This article deals with how courts interpret contract terms in a written contract between businesses. In Pennsylvania, the general rule is a court will enforce a contract using the “ordinary meaning” of the words in the contract and will not consider evidence outside the “four corners” of the contract. There are, however, significant exceptions to that rule.

One exception is “custom in the industry” or “usage in the trade” which is relevant to construe all commercial contracts in Pennsylvania. In Sunbeam Corporation v. Liberty Mutual Insurance Company, 781 A.2d 1189, 1193 (Pa. 2001), the Pennsylvania Supreme Court said in a contract, members of an industry are presumed to use words which have meanings as understood in the industry. Id. If a certain term has a special meaning to people in a particular industry, the court could adopt that special meaning when construing the contract.

As an example, assume a contract for the sale of software provides for the seller to install the software by using a “standard installation method.”  There are different software installation methods.  If the purchaser and seller disagree over the method and enough money is at stake, they could end up in court.

The court could look to testimony of “experts” as to the industry’s understanding of the meaning of “standard installation method.” Typically in such a dispute each side will provide testimony of their own expert on the meaning. The court could decide on the meaning of “standard installation method” by accepting the most persuasive testimony of the experts. That can happen even if each side truly had a different understanding as to the meaning.

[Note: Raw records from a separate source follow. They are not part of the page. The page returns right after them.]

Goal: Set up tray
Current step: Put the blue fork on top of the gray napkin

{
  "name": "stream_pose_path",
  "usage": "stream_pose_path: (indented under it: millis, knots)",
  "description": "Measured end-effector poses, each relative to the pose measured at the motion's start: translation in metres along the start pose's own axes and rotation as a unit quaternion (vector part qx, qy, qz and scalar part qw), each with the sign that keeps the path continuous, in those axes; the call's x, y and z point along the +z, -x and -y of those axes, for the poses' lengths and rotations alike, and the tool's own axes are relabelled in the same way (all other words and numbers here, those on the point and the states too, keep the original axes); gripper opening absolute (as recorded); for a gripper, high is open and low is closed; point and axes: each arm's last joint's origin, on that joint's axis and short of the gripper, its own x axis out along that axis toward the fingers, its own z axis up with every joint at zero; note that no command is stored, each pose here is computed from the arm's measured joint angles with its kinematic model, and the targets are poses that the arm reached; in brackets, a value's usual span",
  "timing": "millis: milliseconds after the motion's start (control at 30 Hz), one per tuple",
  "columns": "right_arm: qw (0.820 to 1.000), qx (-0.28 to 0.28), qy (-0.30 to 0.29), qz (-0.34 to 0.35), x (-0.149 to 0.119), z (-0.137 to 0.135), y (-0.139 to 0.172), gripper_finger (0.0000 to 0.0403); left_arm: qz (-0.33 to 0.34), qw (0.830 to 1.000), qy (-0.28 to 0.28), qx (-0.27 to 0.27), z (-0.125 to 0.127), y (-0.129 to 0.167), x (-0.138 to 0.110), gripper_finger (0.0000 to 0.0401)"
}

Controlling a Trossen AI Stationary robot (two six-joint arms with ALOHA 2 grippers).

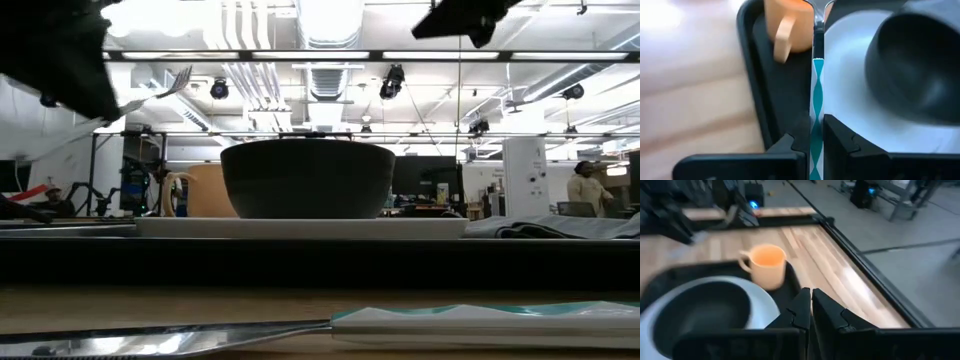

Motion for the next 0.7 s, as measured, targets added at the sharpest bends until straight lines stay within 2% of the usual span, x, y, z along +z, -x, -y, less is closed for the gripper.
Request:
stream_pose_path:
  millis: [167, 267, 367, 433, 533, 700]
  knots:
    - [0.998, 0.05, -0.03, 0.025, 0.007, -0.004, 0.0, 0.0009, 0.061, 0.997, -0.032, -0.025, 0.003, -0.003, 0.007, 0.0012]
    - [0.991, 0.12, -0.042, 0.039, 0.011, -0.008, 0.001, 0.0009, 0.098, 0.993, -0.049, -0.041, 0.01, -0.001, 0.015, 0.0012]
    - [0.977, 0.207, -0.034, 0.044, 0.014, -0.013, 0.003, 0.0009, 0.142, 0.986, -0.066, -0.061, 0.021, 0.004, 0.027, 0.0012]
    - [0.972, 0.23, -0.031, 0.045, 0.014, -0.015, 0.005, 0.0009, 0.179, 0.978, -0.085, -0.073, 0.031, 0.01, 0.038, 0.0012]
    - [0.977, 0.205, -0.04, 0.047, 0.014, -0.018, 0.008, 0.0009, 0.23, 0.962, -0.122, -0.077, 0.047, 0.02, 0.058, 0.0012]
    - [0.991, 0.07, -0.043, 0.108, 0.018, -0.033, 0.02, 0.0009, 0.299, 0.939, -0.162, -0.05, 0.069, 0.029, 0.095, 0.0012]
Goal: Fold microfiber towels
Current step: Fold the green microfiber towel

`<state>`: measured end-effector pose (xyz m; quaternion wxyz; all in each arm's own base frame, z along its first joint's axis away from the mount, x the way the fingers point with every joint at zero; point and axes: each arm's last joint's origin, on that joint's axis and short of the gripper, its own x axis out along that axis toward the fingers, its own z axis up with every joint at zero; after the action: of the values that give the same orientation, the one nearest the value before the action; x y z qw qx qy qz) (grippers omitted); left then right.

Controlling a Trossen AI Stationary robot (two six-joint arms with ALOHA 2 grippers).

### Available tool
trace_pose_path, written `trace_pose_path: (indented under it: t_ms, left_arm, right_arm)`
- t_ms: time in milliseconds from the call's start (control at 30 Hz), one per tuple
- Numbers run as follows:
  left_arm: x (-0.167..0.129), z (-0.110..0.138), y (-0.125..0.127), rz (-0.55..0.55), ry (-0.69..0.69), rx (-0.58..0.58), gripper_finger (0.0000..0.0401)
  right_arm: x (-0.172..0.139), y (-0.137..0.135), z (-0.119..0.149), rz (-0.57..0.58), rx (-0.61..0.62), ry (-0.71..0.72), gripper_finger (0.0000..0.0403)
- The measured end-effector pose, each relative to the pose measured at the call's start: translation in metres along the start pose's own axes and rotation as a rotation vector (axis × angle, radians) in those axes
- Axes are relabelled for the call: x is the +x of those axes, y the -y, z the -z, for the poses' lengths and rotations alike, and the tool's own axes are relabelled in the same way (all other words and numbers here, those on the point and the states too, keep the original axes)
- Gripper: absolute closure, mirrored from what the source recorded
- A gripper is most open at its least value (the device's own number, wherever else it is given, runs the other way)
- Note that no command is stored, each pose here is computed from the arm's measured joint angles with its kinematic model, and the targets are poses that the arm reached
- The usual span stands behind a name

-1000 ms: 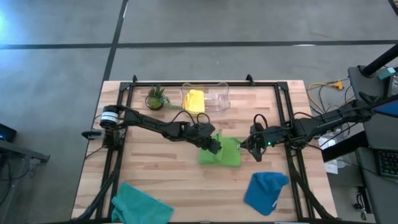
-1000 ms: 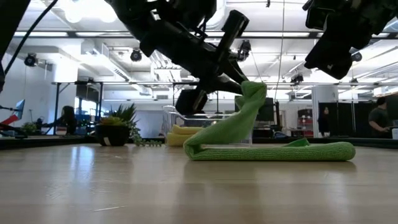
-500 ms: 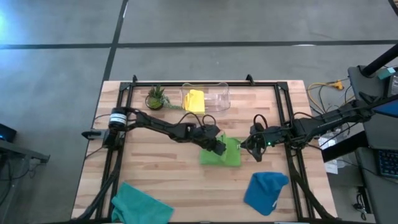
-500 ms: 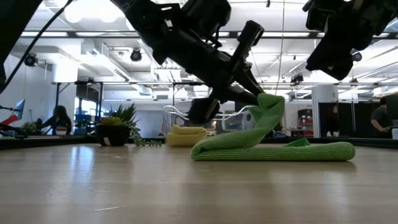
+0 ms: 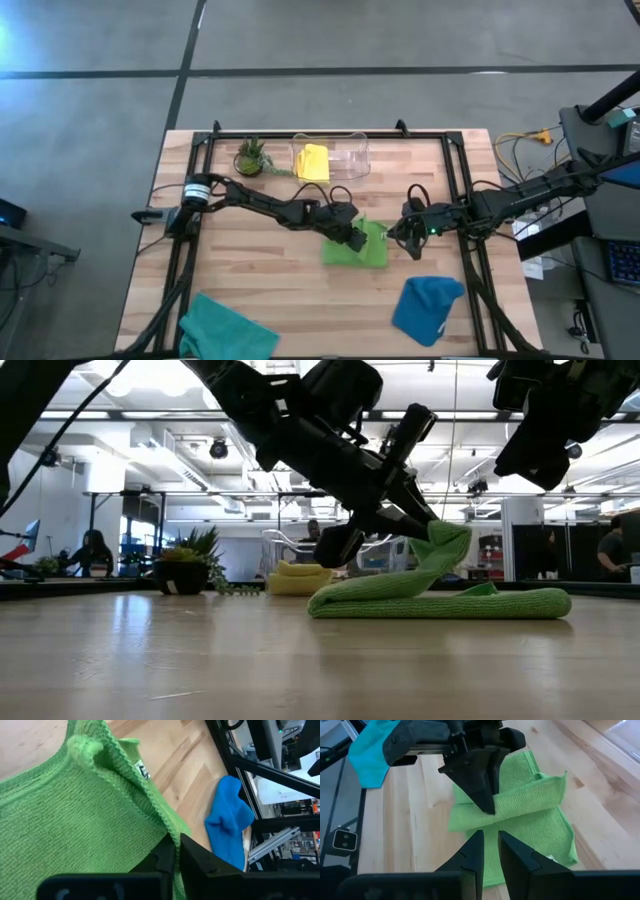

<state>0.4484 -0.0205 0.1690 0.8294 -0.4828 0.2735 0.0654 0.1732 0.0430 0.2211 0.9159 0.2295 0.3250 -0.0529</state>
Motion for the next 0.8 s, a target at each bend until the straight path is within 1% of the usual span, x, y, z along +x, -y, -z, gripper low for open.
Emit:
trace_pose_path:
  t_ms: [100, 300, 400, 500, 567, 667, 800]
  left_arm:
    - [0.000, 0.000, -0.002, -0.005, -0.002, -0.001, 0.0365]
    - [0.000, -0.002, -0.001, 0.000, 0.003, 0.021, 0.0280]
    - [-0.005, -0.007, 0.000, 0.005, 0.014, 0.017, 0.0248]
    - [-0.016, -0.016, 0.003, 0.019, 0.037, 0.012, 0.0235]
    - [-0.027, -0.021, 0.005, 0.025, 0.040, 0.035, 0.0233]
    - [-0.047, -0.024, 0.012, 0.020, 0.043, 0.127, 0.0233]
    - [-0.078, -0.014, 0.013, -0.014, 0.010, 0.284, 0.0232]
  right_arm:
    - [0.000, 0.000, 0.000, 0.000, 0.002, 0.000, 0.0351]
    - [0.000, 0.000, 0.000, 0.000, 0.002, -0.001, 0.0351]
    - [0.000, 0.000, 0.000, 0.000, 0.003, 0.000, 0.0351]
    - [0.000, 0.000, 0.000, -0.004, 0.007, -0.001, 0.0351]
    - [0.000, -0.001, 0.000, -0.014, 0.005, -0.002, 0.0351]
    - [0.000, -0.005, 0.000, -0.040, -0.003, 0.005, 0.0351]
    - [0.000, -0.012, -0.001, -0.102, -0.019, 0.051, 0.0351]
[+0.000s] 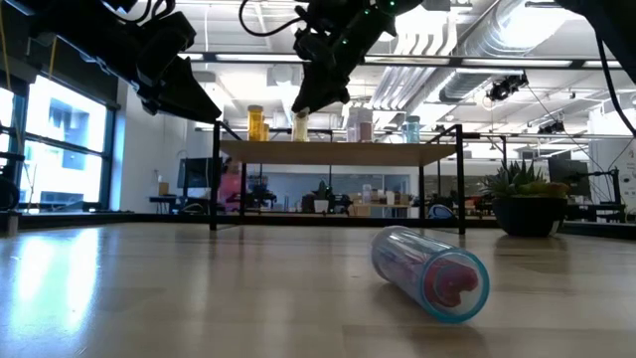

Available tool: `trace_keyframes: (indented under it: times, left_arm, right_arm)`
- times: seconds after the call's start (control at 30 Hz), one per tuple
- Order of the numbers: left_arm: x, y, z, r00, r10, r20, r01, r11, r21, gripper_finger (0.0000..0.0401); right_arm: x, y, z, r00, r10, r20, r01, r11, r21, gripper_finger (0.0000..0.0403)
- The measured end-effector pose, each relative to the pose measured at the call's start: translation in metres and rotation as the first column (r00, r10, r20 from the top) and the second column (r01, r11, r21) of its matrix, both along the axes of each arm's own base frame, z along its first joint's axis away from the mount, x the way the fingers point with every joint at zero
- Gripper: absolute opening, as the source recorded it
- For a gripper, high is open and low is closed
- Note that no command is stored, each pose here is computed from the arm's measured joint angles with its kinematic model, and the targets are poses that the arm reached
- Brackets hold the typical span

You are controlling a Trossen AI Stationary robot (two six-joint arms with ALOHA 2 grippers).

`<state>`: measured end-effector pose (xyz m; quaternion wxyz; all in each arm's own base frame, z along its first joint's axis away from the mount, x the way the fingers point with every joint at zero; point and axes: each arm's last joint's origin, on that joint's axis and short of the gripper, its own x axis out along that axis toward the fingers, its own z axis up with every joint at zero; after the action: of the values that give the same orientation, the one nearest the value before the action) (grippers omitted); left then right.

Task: Pick and place medicine bottles onto shelf by color
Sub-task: Put the yellow pill bottle on the shelf aligned with the other yellow pill bottles

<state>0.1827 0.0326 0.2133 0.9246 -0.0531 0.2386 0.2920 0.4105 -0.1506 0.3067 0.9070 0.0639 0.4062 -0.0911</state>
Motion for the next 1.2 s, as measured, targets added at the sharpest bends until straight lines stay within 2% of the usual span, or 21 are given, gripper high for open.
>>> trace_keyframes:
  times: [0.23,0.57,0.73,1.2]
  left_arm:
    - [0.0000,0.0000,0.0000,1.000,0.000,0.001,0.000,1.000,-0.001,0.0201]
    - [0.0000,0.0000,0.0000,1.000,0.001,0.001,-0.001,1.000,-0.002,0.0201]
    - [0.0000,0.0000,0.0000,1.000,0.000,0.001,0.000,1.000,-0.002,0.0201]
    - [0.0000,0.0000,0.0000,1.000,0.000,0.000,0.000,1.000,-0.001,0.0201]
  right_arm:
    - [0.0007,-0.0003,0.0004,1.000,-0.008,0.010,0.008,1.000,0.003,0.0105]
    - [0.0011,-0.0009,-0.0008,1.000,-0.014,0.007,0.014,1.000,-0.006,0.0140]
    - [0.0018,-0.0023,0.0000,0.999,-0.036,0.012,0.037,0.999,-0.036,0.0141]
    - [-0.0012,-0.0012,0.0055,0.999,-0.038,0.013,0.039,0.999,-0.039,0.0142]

The interpretation of a contract term based on industry use of words should be avoided. It can be costly, time consuming and risky. The key terms should be specifically defined in the contract. A court will follow a specifically defined term in a contract over industry meanings. In the example, the contract should not have said “standard installation method” but could have said something like the software will be installed by “manual software installation.” Better yet, the contract should provide a precise type of manual software installation.

A contract should have definite terms that reveal the intent of the parties. A review of a contract should resolve disagreements and not result in a dispute over the meaning of a term.